## Problem
In the entries below, tally the lines that contain the string "wrist", then state that number alone.

=== Records for the exercise ===

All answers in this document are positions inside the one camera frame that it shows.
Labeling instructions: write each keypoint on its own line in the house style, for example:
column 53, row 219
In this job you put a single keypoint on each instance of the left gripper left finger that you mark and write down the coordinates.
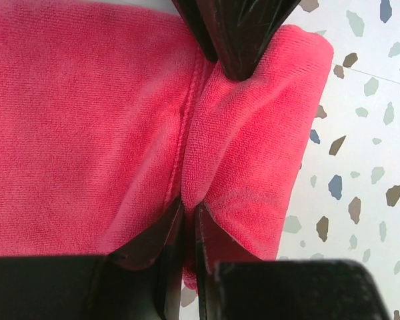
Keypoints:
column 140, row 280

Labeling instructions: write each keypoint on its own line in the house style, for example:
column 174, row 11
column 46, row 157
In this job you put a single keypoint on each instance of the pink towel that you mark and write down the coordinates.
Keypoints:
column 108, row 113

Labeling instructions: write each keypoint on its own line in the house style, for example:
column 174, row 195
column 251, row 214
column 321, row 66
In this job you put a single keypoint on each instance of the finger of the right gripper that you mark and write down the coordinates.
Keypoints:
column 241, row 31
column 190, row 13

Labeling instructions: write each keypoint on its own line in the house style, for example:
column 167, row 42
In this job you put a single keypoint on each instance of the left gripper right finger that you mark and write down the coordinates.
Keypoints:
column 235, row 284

===
=== Records for the exercise ===

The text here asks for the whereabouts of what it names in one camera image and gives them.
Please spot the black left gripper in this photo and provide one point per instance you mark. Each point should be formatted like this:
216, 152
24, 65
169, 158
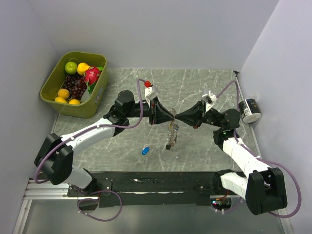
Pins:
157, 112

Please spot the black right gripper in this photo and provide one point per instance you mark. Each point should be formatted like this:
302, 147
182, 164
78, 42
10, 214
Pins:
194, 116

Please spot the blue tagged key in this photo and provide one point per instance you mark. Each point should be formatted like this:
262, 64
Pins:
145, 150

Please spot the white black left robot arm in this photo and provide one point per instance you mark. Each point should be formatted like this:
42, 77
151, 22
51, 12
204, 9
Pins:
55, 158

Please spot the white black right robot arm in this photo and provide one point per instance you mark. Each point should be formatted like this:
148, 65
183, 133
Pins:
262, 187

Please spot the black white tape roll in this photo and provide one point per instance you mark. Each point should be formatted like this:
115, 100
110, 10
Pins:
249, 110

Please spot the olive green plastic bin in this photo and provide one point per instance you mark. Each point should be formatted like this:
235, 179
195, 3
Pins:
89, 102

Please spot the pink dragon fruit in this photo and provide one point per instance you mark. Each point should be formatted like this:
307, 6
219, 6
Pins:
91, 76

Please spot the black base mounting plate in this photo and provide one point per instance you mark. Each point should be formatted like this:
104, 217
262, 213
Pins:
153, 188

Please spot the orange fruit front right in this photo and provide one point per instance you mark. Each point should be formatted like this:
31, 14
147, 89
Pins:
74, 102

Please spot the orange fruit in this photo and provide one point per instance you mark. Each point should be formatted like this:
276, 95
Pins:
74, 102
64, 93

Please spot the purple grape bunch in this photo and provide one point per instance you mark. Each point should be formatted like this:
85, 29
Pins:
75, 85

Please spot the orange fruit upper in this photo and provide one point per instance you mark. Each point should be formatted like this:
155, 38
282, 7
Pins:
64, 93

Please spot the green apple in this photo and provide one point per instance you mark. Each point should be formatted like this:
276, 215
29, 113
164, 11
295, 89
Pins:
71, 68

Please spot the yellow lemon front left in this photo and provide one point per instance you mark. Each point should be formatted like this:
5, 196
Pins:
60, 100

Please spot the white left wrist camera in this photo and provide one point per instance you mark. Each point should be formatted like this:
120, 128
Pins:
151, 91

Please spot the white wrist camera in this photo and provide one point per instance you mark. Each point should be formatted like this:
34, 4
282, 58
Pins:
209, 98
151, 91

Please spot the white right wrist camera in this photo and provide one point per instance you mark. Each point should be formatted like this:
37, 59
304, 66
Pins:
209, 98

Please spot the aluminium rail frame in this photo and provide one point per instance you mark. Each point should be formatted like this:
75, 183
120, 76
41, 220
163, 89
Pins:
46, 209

===
=== Records for the exercise ===

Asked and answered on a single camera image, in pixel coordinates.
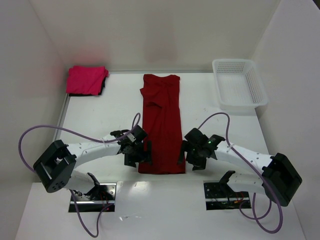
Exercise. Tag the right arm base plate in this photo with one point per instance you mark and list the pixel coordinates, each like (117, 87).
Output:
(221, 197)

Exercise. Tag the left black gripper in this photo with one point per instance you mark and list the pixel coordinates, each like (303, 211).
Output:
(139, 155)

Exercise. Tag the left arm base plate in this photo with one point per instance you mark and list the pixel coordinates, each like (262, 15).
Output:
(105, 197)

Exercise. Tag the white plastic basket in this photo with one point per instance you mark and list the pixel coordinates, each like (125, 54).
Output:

===

## Task output
3